最近入手されたという、ナカミチの482Zです。
操作ボタンに反応はありますが、ヘッドが上がりません。また、早送り巻き戻し時に「ゴトゴト・・・」という異音が発生します。
カバーを開けます。ヘッドが上がらないのは、モードベルトの劣化が原因です。
底板を取り外し。ひとまずベルト交換を試みます。
これで再生は可能になりましたが、メーターがドット抜けしています。
原因が接触不良の場合は修理できますので、メーターユニットを取り出して点検しましたが、問題はありませんでした。ドット抜けは写真のように2か所です。回路図を見ると、コントロールICの同じ端子に関わる箇所でしたので、ICの故障ということになりますが、入手できないため修理不可である旨オーナー様にお伝えします。
メカ部分の整備に移ります。
ナカミチのサイレントメカは3層のパネルで構成されていますので、順番に分解していきます。

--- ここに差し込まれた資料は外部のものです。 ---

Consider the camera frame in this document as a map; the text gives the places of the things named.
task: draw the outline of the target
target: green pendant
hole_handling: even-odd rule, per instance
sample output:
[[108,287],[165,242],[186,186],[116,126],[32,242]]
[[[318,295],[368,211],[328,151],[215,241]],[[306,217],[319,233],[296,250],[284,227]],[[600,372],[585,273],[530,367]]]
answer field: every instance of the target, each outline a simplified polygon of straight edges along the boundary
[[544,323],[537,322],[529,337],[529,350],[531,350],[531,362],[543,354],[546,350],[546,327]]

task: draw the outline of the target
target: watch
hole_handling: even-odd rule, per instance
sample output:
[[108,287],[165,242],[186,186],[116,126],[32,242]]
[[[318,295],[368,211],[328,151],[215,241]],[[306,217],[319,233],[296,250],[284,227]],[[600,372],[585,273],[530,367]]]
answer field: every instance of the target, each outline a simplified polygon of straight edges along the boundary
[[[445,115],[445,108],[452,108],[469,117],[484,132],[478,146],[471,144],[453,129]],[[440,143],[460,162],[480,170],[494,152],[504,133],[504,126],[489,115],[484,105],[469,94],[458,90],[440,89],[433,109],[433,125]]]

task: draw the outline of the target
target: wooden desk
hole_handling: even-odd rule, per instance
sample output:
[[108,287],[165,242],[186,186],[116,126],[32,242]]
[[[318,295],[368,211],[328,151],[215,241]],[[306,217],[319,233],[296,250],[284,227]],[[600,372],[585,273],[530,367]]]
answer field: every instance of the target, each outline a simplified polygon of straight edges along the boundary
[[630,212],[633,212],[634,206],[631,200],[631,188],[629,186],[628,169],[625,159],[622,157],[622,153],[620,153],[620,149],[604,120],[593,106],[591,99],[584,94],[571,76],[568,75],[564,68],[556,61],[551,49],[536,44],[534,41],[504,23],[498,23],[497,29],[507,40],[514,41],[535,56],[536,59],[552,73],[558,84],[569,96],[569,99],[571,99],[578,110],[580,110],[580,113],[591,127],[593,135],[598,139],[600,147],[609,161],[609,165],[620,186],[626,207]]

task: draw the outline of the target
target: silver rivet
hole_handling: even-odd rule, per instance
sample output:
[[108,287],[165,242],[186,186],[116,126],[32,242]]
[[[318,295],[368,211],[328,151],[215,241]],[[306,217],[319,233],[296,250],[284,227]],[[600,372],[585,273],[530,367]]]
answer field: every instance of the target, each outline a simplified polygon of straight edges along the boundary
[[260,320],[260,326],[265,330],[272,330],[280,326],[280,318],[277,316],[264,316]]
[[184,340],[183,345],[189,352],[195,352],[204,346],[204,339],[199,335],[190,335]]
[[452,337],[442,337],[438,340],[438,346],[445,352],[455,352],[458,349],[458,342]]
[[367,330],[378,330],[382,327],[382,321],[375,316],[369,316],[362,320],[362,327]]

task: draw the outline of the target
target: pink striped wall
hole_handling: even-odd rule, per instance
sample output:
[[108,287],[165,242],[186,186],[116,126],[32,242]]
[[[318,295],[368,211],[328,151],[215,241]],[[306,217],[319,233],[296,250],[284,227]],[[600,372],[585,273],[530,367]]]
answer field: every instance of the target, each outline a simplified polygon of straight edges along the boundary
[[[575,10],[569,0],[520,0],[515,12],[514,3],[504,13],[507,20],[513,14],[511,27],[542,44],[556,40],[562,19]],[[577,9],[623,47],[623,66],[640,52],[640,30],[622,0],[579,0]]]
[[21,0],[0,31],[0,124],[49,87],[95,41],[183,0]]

トレイのロックを解除するワイヤーを固定している箇所がひび割れしていましたので、アルミ板を加工して補強します。
リールを脱着してグリスアップします。
アイドラーゴムがプラスチックのように硬化していました。これが異音の原因です。
カウンターベルト(1)を交換します。
誤消去防止孔の検出スイッチ接点を磨きます。
新しいベルトを掛けて組み付けます。
カウンターベルト(2)を交換します。
カセットホルダーとヘッドブロックを取り外します。
劣化しているピンチローラー表面を軽く研磨し、専用クリーナーで処理します。
元通り組み付けて動作確認を行います。
無音部分でノイズが発生しています。ナカミチのデッキにはオレンジキャップと呼ばれる劣化しやすいフィルムコンデンサーが使用されていますので、それが原因と考えられます。
写真のオレンジ色の粒ガム状の部品がそれです。
すべて交換します。
ノイズは解消され、音もクリアになりました。
315Hzの信号が記録されたテープを再生し、速度を調整します。
再生ヘッドと録音ヘッドのアジマス調整を行います。
テープポジション別に録再バランス調整を行います。
テープポジションの異なる数種類のテープで録再状況を確認し、修理完了です。